Lines in which "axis" appears should be pulled from the data below.
──────── Dataset section ────────
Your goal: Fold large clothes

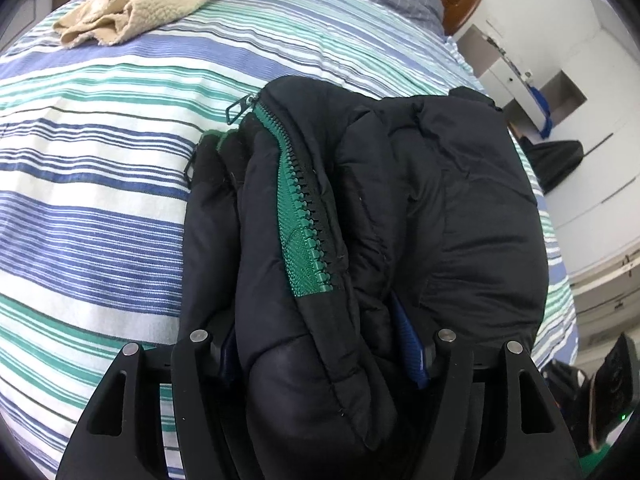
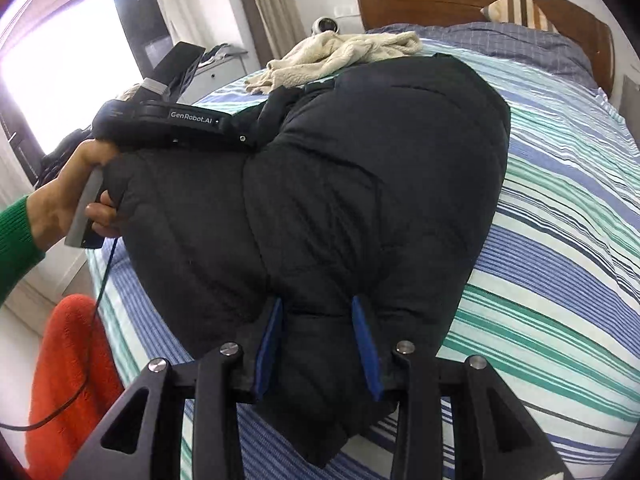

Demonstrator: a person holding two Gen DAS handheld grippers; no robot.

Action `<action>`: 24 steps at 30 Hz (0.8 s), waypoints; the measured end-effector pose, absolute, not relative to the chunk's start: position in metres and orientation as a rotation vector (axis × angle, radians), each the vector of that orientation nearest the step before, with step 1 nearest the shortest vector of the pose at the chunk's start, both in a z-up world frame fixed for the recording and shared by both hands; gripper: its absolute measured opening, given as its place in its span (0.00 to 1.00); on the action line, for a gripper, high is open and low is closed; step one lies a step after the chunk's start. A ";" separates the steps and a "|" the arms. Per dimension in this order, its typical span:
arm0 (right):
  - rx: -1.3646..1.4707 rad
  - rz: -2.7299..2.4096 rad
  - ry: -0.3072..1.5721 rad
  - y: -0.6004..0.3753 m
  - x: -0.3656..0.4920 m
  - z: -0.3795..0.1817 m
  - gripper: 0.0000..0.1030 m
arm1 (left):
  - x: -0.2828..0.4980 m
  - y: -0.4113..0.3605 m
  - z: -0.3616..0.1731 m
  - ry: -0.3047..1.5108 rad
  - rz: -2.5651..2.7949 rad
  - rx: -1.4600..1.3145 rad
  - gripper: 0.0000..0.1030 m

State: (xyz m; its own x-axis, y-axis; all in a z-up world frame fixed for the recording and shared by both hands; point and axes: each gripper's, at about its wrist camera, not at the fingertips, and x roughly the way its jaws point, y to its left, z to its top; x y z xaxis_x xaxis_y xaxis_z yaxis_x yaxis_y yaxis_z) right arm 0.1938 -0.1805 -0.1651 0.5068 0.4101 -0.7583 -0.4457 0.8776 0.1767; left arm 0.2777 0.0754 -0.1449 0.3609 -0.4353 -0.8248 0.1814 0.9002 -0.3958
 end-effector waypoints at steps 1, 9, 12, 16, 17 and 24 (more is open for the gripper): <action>-0.053 0.502 0.904 -0.178 0.193 -0.162 0.35 | 0.277 0.076 -0.142 1.131 -0.400 -0.255 0.65; 0.061 0.615 0.796 -0.126 0.192 -0.085 0.38 | 0.278 0.095 -0.128 1.205 -0.437 -0.313 0.69; 0.060 0.704 0.741 -0.081 0.201 -0.089 0.38 | 0.280 0.085 -0.123 1.225 -0.430 -0.252 0.70; 0.019 0.716 0.861 -0.038 0.219 -0.143 0.37 | 0.279 0.086 -0.128 1.240 -0.399 -0.236 0.70; -0.017 0.695 0.854 -0.032 0.219 -0.156 0.35 | 0.277 0.088 -0.131 1.238 -0.396 -0.246 0.70; -0.124 0.650 0.837 -0.013 0.218 -0.165 0.34 | 0.262 0.106 -0.143 1.163 -0.377 -0.387 0.74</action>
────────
*Solution for this task:*
Action `<action>`: 24 steps at 30 Hz (0.8 s), waypoints; the measured end-effector pose, absolute, not relative to the chunk's start: position in metres and orientation as a rotation vector (axis × angle, radians), each the vector of that orientation nearest the step before, with step 1 nearest the shortest vector of the pose at the chunk's start, both in a z-up world frame fixed for the recording and shared by both hands; gripper: its absolute measured opening, given as its place in its span (0.00 to 1.00); on the action line, for a gripper, high is open and low is closed; step one lies a step after the chunk's start. A ";" separates the steps and a "|" the arms. Per dimension in this order, its typical span:
State: (xyz m; its own x-axis, y-axis; all in a z-up world frame fixed for the recording and shared by both hands; point and axes: each gripper's, at about its wrist camera, not at the fingertips, and x roughly the way its jaws point, y to its left, z to its top; x y z xaxis_x xaxis_y xaxis_z yaxis_x yaxis_y yaxis_z) right arm 0.1938 -0.1805 -0.1651 0.5068 0.4101 -0.7583 -0.4457 0.8776 0.1767; left arm 0.2777 0.0754 -0.1449 0.3609 -0.4353 -0.8248 0.1814 0.9002 -0.3958

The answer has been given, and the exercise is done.